Here is a timely addition to the collection of picturebooks that aim to reflect the realities of non-dominant cultures. The story provides a window into the world of an African child called Afiya. We learn on the title page that Afiya is a Swahili name meaning health. Afiya is a little girl who has fine black skin and big brown eyes and lovely long limbs. Her dark skin contrasts beautifully with her plain white dress. She wears this dress each day and washes it out each night.
As she plays and explores her world, her dress picks up patterns and images and memories of her day that seem to resist the washing process each night. Yet each morning it is sparkling white again, and ready for a new day. Afiya’s days are filled with beautiful sights, sounds, scents and experiences. We can see that she is sensitive, creative and appreciative of her beautiful environment.

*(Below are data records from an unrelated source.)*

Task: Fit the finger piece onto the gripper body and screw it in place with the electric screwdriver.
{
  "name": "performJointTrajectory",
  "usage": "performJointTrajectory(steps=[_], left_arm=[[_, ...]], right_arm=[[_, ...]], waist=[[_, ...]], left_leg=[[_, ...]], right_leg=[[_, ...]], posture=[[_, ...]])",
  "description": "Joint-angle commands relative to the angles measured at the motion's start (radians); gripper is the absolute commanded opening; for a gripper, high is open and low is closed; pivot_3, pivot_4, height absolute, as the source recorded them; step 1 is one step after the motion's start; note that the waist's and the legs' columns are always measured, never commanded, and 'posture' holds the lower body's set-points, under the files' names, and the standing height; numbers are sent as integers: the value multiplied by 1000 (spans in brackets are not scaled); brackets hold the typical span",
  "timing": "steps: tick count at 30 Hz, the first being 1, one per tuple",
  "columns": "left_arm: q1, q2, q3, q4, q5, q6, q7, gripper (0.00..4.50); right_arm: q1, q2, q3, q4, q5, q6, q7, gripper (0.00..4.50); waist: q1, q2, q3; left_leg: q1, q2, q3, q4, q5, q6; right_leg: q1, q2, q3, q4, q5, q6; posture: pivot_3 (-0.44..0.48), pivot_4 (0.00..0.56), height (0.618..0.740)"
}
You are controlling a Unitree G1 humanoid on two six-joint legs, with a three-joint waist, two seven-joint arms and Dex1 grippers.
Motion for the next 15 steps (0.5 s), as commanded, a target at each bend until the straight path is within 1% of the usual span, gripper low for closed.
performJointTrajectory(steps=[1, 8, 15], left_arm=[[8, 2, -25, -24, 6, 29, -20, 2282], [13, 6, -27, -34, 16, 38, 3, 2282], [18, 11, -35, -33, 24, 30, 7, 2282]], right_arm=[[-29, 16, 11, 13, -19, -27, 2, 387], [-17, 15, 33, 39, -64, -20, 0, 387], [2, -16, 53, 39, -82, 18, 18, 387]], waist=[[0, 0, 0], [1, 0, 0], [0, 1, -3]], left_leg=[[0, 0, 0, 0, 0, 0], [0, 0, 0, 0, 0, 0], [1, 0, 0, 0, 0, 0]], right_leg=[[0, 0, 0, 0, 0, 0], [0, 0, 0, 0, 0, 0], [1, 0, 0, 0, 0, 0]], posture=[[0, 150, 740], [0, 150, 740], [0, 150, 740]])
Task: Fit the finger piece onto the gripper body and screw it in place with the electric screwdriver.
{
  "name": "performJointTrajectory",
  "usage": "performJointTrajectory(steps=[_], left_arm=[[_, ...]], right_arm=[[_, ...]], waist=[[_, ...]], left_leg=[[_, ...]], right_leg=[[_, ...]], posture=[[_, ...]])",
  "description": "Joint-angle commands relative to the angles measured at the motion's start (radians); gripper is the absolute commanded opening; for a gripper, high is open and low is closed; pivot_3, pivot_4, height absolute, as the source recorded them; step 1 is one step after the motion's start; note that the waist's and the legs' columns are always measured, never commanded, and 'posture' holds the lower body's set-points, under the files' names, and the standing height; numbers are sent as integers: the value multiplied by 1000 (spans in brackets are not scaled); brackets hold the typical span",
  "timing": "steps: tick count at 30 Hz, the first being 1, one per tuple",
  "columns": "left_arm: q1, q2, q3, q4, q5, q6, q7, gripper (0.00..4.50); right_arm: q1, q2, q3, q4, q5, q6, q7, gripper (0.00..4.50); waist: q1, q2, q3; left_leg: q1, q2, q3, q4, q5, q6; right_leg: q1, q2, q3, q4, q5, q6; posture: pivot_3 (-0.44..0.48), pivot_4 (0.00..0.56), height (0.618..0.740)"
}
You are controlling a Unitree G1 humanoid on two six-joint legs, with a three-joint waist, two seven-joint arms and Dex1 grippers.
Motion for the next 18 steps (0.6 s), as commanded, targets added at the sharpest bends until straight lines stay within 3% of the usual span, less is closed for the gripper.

Poet James Berry tells the story in beautifully lyric language. The illustrations, done in soft chalk pastels are equally lyrical. Anna Cunha has used a pleasing palette of soft pinks and blues, greens and yellows, mauves and browns.
Afiya is not rich in material possessions, but her full and happy life is depicted with huge warmth. We never feel sorry for her – or sad because she only has one dress. Instead, we envy her joyful existence. Teachers will embrace this book as a welcome addition to their libraries. Children with beautiful black skin and brown eyes will see themselves in this mirror.